### What you should do
A verbatim reproduction of the lines below, from the line containing "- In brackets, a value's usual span" through the line containing "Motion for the", both ends included, is the whole required output.

-- Data extract follows --

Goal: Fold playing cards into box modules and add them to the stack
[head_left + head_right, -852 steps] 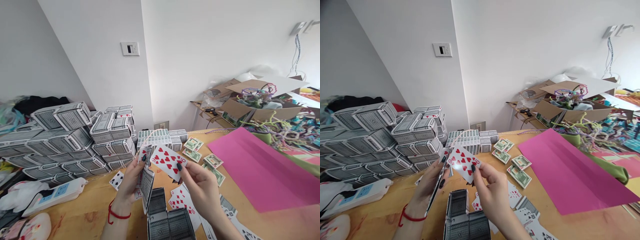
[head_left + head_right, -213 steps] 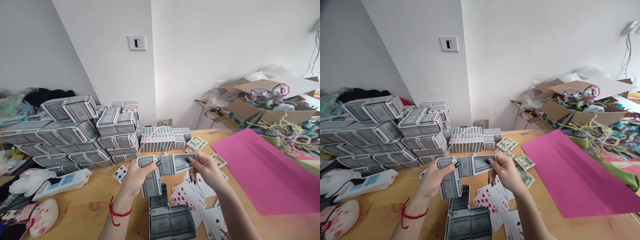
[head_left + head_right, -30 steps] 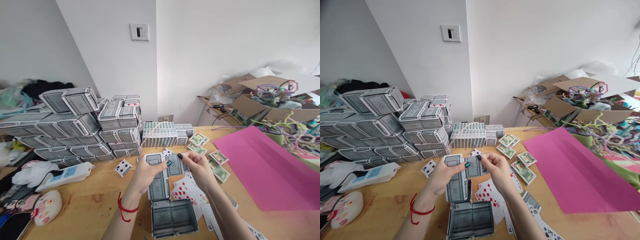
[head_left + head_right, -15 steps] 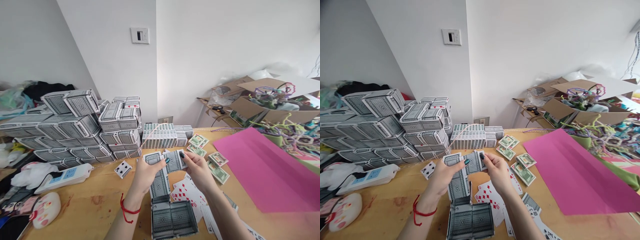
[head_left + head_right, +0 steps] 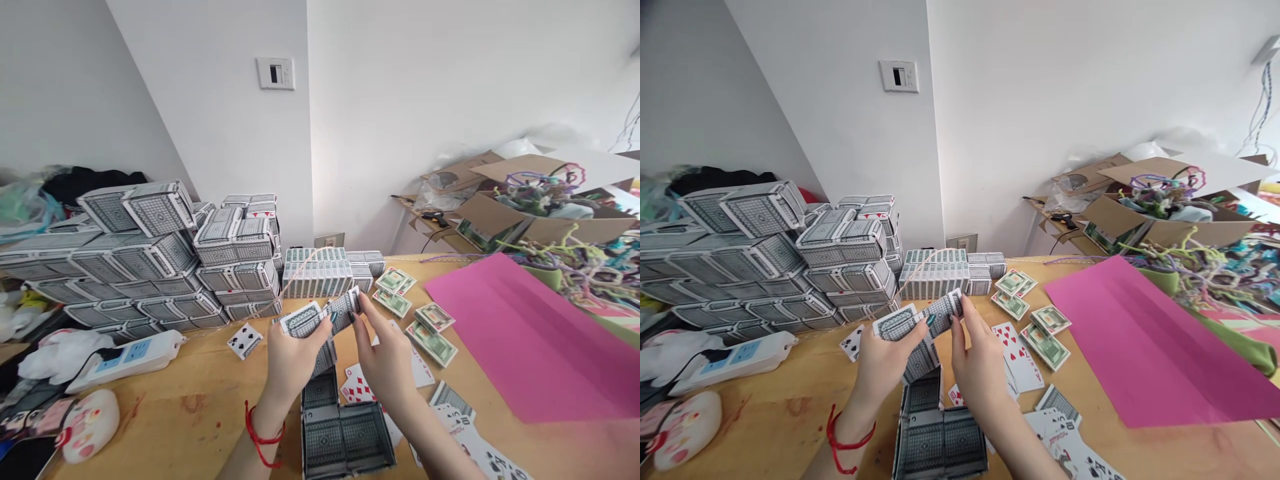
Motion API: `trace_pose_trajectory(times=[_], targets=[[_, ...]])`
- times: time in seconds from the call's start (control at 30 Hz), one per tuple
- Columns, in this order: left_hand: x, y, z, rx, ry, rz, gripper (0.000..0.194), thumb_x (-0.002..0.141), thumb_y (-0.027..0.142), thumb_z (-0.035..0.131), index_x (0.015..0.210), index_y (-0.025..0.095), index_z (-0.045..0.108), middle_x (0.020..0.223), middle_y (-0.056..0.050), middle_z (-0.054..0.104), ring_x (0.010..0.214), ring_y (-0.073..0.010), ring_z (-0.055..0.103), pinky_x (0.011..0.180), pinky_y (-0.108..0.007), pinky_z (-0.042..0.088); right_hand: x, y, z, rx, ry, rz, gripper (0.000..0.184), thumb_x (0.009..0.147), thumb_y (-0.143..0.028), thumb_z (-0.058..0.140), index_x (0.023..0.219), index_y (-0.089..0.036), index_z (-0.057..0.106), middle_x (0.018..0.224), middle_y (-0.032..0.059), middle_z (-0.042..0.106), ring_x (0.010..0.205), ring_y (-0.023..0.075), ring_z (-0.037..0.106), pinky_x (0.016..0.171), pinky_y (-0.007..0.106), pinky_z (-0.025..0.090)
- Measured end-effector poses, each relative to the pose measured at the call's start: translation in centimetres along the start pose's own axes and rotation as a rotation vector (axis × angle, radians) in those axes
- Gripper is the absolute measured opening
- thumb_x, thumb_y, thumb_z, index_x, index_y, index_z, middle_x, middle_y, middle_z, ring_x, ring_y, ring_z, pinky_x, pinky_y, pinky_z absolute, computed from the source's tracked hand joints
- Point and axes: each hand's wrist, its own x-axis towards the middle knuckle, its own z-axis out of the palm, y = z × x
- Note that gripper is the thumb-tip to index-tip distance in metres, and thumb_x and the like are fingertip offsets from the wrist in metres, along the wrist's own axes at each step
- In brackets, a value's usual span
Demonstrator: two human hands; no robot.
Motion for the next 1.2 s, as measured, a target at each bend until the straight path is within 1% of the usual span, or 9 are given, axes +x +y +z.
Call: trace_pose_trajectory(times=[0.1,0.23,0.47,0.57,0.77,0.87,0.97,1.07,1.2], targets=[[-0.1,0.0,0.0,-0.006,-0.035,0.033,0.016,0.066,0.029,0.065,0.056,0.018,0.061,0.057,0.001,0.064,0.056,-0.0166,0.060,0.054,-0.023,0.047,0.3,0.1,0.0,0.072,-0.091,0.097,0.036,0.082,-0.030,0.051,0.115,-0.021,0.059,0.110,0.0094,0.066,0.096,0.0288,0.062,0.081,0.040,0.049],[0.0,0.0,-0.3,-0.024,-0.080,0.035,0.013,0.066,0.029,0.066,0.060,0.017,0.064,0.059,0.000,0.066,0.059,-0.0174,0.061,0.055,-0.023,0.047,0.9,0.4,-0.2,0.240,-0.230,0.147,0.030,0.081,-0.032,0.053,0.106,-0.022,0.064,0.101,0.0069,0.070,0.094,0.0266,0.063,0.081,0.037,0.049],[0.3,0.1,-0.9,-0.064,-0.149,0.012,0.012,0.064,0.027,0.068,0.059,0.017,0.064,0.062,0.000,0.068,0.060,-0.0172,0.061,0.054,-0.023,0.047,1.4,0.0,-0.9,0.529,-0.310,0.290,0.025,0.076,-0.037,0.060,0.091,-0.020,0.069,0.085,0.0061,0.072,0.079,0.0232,0.065,0.074,0.034,0.050],[0.4,0.0,-1.0,-0.050,-0.148,0.006,0.011,0.064,0.027,0.068,0.061,0.017,0.064,0.063,0.000,0.068,0.061,-0.0175,0.062,0.055,-0.023,0.048,1.4,0.0,-1.2,0.566,-0.335,0.331,0.023,0.075,-0.037,0.062,0.084,-0.019,0.070,0.076,0.0050,0.070,0.072,0.0211,0.063,0.071,0.033,0.049],[0.4,-0.1,-0.9,-0.068,-0.190,0.001,0.010,0.066,0.027,0.068,0.064,0.017,0.066,0.066,-0.001,0.069,0.062,-0.0177,0.062,0.055,-0.023,0.048,1.7,0.0,-1.8,0.505,-0.360,0.321,0.023,0.074,-0.038,0.061,0.068,-0.017,0.068,0.062,0.0021,0.064,0.064,0.0189,0.058,0.063,0.030,0.045],[0.4,-0.2,-0.7,-0.120,-0.186,-0.003,0.009,0.066,0.026,0.068,0.067,0.017,0.067,0.071,-0.002,0.071,0.067,-0.0185,0.063,0.058,-0.024,0.049,1.8,-0.2,-1.9,0.460,-0.387,0.259,0.023,0.078,-0.037,0.057,0.079,-0.018,0.070,0.068,0.0026,0.066,0.068,0.0198,0.059,0.064,0.029,0.045],[0.4,-0.5,-0.4,-0.141,-0.159,-0.031,0.011,0.067,0.028,0.068,0.067,0.017,0.067,0.068,-0.002,0.070,0.065,-0.0184,0.064,0.059,-0.025,0.050,1.8,-0.3,-1.9,0.393,-0.356,0.191,0.026,0.080,-0.036,0.055,0.094,-0.021,0.069,0.080,0.0034,0.069,0.073,0.0211,0.060,0.069,0.030,0.046],[0.3,-0.8,-0.1,-0.212,-0.176,-0.063,0.011,0.066,0.027,0.069,0.068,0.016,0.067,0.072,-0.002,0.071,0.068,-0.0190,0.065,0.062,-0.026,0.051,1.7,0.1,-1.8,0.430,-0.322,0.190,0.024,0.079,-0.036,0.056,0.091,-0.021,0.071,0.080,0.0032,0.069,0.074,0.0214,0.060,0.068,0.030,0.046],[0.4,-1.0,0.3,-0.365,-0.239,-0.095,0.017,0.067,0.025,0.070,0.082,0.016,0.069,0.088,-0.005,0.072,0.083,-0.0220,0.066,0.074,-0.030,0.052,1.9,0.6,-1.9,0.503,-0.322,0.215,0.021,0.077,-0.036,0.060,0.080,-0.021,0.073,0.071,0.0021,0.069,0.070,0.0201,0.059,0.064,0.028,0.046]])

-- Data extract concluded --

### Answer to this exercise
- In brackets, a value's usual span
Demonstrator: two human hands; no robot.
Motion for the next 1.2 s, as measured, a target at each bend until the straight path is within 1% of the usual span, or 9 are given, axes +x +y +z.

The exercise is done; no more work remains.